Essa regra vale para os 46 municípios sob a jurisdição do tribunal, incluindo a região metropolitana de São Paulo e parte do interior do estado. Antes dessa decisão, havia diferentes interpretações sobre qual índice deveria ser usado, o que gerava insegurança jurídica.
A padronização foi feita por meio de um Incidente de Resolução de Demandas Repetitivas (IRDR), iniciado pela Procuradoria-Geral Federal (PGF/AGU). O caso principal envolve o Grupo Casas Bahia em uma ação judicial, sob o número 1000107-45.2023.5.02.0000.
A procuradora federal Flavia Hana Masuko Hotta, que fez a defesa oral da AGU, ressaltou a importância dessa decisão para manter o equilíbrio financeiro da Previdência Social. Diferente de outras decisões mais restritivas, o TRT-2 adotou uma abordagem mais ampla, reconhecendo o uso da Selic para atualização dessas contribuições.
O procurador federal Marcus Alexandre Alves destacou que o tribunal confirmou que o momento para cálculo das contribuições é a data em que os serviços foram prestados, seguindo a Súmula 368 do Tribunal Superior do Trabalho (TST).
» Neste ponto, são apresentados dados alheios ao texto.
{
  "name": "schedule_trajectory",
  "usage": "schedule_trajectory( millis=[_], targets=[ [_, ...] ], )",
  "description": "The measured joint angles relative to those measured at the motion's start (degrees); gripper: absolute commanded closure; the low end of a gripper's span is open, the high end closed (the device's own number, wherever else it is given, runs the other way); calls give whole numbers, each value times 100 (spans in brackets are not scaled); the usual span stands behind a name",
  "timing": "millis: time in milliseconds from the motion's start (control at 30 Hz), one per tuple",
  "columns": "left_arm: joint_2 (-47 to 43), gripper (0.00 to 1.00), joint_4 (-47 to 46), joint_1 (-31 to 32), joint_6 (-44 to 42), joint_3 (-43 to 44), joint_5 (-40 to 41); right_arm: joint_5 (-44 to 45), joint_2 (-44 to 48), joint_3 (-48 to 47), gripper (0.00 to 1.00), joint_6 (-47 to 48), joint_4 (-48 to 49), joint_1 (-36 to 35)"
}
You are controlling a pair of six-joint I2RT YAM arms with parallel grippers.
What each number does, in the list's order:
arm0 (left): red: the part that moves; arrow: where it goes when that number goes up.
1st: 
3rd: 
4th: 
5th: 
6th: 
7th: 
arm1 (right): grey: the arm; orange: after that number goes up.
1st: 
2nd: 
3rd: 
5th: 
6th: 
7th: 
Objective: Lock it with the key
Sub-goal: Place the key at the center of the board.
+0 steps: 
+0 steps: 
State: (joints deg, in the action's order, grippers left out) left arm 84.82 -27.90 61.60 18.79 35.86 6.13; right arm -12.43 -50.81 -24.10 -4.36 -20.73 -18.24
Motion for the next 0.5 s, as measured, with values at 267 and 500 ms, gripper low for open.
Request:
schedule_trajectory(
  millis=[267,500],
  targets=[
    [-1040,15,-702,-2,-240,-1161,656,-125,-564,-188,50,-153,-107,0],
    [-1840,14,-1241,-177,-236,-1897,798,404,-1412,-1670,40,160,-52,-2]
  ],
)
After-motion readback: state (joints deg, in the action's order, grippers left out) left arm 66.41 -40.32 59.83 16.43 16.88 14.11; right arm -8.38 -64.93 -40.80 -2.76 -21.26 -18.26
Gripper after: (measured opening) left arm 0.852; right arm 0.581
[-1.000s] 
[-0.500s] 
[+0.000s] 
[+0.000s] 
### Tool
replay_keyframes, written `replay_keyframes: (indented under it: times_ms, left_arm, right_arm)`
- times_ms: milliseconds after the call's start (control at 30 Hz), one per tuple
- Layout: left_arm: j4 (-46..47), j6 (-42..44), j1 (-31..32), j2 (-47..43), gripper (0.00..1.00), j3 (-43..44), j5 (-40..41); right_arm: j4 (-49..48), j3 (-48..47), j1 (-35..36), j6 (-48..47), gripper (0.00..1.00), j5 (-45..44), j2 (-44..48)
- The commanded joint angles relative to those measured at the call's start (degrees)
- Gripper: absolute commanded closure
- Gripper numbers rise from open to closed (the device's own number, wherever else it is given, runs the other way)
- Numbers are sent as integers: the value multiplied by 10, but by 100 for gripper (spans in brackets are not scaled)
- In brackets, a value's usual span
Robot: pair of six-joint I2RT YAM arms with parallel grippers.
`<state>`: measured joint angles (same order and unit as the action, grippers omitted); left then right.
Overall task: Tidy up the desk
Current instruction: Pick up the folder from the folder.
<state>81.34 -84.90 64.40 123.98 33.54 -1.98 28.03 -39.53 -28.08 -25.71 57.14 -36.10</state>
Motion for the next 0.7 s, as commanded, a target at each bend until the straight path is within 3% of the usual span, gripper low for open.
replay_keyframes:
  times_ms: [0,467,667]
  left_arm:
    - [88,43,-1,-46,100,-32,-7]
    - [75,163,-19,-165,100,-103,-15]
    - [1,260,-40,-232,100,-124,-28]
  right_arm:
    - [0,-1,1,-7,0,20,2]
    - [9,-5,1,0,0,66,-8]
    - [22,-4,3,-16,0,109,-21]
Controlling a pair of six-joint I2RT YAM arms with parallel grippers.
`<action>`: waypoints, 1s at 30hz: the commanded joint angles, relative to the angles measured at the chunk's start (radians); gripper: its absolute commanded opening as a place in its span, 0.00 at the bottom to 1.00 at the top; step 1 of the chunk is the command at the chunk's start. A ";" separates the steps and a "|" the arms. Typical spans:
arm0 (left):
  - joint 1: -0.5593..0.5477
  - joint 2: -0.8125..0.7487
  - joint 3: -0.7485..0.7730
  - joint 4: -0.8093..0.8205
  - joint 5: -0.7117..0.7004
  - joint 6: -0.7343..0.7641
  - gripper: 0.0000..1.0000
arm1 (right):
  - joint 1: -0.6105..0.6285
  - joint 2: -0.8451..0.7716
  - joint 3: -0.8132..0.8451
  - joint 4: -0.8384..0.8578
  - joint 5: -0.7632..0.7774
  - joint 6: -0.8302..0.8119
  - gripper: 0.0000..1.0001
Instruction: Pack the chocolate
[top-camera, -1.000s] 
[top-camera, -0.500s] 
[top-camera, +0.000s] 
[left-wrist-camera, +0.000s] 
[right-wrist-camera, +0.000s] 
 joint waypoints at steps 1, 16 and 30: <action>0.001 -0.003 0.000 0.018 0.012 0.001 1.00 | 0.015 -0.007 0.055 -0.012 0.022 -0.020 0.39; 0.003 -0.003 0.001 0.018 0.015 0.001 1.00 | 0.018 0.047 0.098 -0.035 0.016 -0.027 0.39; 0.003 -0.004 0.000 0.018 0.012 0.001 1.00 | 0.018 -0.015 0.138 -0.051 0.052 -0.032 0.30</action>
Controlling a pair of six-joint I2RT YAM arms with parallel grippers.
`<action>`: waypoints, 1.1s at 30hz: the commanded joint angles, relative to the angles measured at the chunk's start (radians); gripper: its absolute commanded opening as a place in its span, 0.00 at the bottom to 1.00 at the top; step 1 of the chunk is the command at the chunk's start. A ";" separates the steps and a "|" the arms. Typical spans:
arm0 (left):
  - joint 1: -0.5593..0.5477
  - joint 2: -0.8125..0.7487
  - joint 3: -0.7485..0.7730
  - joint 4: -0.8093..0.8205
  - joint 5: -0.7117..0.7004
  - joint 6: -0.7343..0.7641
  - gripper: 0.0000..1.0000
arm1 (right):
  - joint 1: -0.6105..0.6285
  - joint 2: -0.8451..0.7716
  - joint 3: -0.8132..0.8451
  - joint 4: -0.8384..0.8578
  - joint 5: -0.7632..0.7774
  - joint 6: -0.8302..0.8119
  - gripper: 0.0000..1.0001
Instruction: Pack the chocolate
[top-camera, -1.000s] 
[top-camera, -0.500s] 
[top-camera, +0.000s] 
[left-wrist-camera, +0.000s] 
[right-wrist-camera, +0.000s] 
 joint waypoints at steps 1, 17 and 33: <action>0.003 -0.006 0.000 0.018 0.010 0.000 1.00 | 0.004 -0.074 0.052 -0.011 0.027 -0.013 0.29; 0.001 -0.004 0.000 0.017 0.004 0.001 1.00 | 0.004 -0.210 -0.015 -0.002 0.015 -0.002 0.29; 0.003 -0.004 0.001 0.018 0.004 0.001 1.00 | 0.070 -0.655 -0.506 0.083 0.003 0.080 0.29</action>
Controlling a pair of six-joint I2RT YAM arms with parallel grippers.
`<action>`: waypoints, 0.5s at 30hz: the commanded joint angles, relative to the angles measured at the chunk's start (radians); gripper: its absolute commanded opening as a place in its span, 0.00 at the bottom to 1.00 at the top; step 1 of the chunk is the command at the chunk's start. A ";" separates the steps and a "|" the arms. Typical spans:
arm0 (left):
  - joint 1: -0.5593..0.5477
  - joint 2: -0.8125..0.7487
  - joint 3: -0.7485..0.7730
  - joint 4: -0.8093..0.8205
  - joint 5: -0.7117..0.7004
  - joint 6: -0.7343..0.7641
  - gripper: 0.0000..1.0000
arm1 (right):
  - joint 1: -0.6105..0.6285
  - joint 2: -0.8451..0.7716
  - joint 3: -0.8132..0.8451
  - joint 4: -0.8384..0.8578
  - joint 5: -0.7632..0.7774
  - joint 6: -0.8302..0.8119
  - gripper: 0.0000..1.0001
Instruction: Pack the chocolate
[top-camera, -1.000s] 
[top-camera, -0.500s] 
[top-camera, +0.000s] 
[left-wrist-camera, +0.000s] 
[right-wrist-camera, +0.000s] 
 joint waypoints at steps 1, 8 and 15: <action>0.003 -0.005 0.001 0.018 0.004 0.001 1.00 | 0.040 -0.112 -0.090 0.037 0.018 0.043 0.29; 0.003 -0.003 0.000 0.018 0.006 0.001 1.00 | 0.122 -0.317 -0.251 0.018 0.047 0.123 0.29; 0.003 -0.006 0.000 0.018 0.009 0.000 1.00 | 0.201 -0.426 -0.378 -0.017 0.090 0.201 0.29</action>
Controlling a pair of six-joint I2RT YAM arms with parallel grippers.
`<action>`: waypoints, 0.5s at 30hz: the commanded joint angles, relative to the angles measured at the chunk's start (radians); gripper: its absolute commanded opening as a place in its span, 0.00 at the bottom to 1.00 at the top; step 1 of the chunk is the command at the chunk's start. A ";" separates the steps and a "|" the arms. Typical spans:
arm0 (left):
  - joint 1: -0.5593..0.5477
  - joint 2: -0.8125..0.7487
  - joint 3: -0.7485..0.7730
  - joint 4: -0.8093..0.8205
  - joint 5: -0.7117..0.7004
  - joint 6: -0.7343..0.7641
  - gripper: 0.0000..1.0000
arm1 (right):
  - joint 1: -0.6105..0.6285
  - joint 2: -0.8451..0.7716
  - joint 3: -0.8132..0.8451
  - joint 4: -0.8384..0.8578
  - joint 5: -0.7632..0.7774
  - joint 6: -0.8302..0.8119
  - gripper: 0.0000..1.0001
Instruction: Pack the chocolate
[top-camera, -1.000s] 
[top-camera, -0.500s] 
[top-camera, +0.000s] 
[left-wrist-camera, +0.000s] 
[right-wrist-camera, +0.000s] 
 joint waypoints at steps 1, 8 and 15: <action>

Essa súmula, consolidada desde março de 2009, passou a ter efeito obrigatório no TRT-2.
Se o Grupo Casas Bahia recorrer ao TST, onde também há opiniões divergentes, a decisão poderá valer para todo o Brasil caso a Corte Superior confirme o uso da Selic.
A AGU contou com o apoio da Equipe de Execução Fiscal Trabalhista da Subprocuradoria Federal de Cobrança e Recuperação de Créditos e da Equipe do Programa de Sustentação Oral Estratégico da Procuradoria Regional Federal da 3ª Região (PRF3). O procurador federal Samuel Andreolli, coordenador do programa, baseou seus argumentos em cinco fundamentos legais, incluindo legislação constitucional, tributária e trabalhista, para justificar a aplicação da Selic para tributos federais.